◆ EXERCISE DIRECTIONS
Report the tally of lines in the material below that have the string "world", with no other output.
DATASET EXCERPT START
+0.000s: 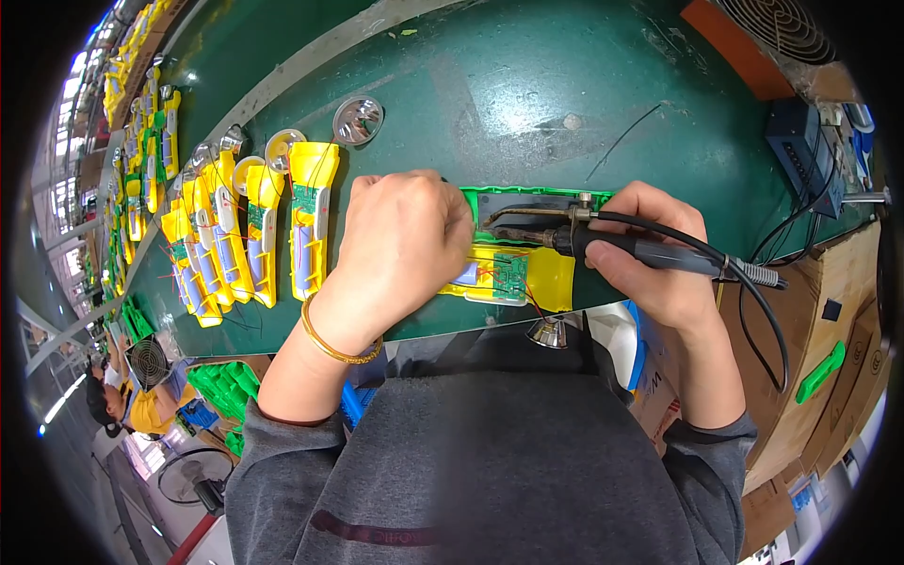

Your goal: Soldering wires and components into flashlight housings on a production line.

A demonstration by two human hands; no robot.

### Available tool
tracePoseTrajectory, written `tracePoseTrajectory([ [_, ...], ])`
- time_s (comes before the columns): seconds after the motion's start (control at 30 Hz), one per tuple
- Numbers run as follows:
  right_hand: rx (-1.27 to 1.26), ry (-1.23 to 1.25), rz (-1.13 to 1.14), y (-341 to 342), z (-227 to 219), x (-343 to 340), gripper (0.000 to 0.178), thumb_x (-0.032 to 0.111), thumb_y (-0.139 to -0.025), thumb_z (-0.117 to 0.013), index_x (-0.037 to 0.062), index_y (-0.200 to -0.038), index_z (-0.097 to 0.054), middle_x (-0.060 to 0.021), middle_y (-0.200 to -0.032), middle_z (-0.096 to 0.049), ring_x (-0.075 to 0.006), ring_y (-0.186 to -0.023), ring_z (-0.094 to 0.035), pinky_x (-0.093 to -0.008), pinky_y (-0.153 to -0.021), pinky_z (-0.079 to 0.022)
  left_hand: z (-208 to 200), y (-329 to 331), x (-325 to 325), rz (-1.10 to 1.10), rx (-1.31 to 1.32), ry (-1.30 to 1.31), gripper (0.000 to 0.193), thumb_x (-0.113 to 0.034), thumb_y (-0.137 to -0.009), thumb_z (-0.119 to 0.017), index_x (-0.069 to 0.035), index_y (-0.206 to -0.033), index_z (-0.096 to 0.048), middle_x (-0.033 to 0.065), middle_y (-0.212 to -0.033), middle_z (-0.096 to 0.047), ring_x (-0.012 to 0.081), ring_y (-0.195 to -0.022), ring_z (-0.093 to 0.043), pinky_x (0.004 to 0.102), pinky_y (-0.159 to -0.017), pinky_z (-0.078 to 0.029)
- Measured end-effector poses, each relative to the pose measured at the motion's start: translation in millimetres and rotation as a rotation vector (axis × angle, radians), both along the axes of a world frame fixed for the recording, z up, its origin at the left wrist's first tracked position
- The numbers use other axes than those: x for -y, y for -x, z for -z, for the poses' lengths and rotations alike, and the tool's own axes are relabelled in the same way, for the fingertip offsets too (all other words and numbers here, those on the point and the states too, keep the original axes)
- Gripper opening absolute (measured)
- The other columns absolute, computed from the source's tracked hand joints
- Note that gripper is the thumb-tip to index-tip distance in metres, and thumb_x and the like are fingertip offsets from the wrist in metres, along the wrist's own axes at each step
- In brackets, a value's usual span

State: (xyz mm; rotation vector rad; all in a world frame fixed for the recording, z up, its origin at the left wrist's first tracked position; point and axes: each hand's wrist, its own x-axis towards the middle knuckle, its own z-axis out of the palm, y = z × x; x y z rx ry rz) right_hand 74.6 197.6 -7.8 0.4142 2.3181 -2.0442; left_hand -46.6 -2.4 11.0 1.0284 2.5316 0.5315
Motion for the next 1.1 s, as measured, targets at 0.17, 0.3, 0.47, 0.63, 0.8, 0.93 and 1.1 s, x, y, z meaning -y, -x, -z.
tracePoseTrajectory([
  [0.17,-0.018,-0.004,-0.009,2,-3,0,0.017,0.010,-0.070,-0.071,0.0025,-0.075,-0.057,-0.0002,-0.065,-0.056,-0.0054,-0.059,-0.050,-0.0219,-0.054,-0.041,1,-1,0,0.008,-0.021,0.007,0.010,-0.007,-0.068,-0.058,-0.002,-0.059,-0.061,0.0139,-0.063,-0.058,0.0330,-0.062,-0.058,0.0421,-0.063,-0.038],
  [0.3,-0.039,-0.106,-0.052,3,-8,0,0.016,0.009,-0.070,-0.071,0.0022,-0.076,-0.057,-0.0007,-0.065,-0.057,-0.0053,-0.058,-0.050,-0.0215,-0.053,-0.041,-1,-1,0,0.009,-0.023,0.005,0.010,-0.007,-0.068,-0.058,-0.003,-0.059,-0.061,0.0135,-0.063,-0.058,0.0324,-0.062,-0.058,0.0417,-0.064,-0.038],
  [0.47,-0.037,0.063,0.032,-4,-6,-8,0.013,0.003,-0.071,-0.068,0.0018,-0.077,-0.057,-0.0015,-0.066,-0.059,-0.0058,-0.060,-0.053,-0.0206,-0.055,-0.042,2,-1,2,0.006,-0.025,-0.012,0.010,-0.007,-0.068,-0.058,-0.003,-0.059,-0.061,0.0131,-0.064,-0.058,0.0323,-0.062,-0.057,0.0417,-0.065,-0.038],
  [0.63,-0.009,0.225,0.151,-8,-11,-11,0.016,0.007,-0.070,-0.063,-0.0002,-0.082,-0.054,-0.0055,-0.071,-0.059,-0.0106,-0.064,-0.058,-0.0221,-0.059,-0.047,1,-1,2,0.007,-0.025,0.001,0.011,-0.008,-0.068,-0.058,-0.003,-0.059,-0.061,0.0129,-0.065,-0.059,0.0323,-0.062,-0.057,0.0417,-0.065,-0.038],
  [0.8,-0.030,0.159,0.128,-12,-4,-11,0.014,-0.002,-0.071,-0.066,0.0007,-0.081,-0.057,-0.0042,-0.070,-0.062,-0.0077,-0.064,-0.057,-0.0208,-0.058,-0.045,0,1,1,0.019,-0.022,0.004,0.006,-0.006,-0.067,-0.065,0.000,-0.066,-0.064,0.0115,-0.062,-0.056,0.0252,-0.054,-0.056,0.0348,-0.054,-0.043],
  [0.93,-0.084,0.265,0.198,-15,-4,-9,0.013,-0.003,-0.073,-0.065,-0.0001,-0.083,-0.057,-0.0049,-0.071,-0.062,-0.0085,-0.065,-0.058,-0.0205,-0.059,-0.045,0,-1,0,0.021,-0.034,0.017,0.006,-0.006,-0.066,-0.066,0.000,-0.067,-0.063,0.0118,-0.062,-0.057,0.0251,-0.054,-0.057,0.0343,-0.054,-0.044],
  [1.1,-0.123,0.326,0.264,-18,-2,-6,0.012,-0.004,-0.074,-0.063,-0.0013,-0.084,-0.057,-0.0062,-0.074,-0.062,-0.0104,-0.067,-0.061,-0.0208,-0.061,-0.047,-2,-2,0,0.021,-0.040,0.027,0.006,-0.006,-0.067,-0.066,0.000,-0.069,-0.065,0.0119,-0.063,-0.057,0.0251,-0.055,-0.057,0.0346,-0.054,-0.044],
])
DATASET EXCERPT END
◆ FINISHED TASK
2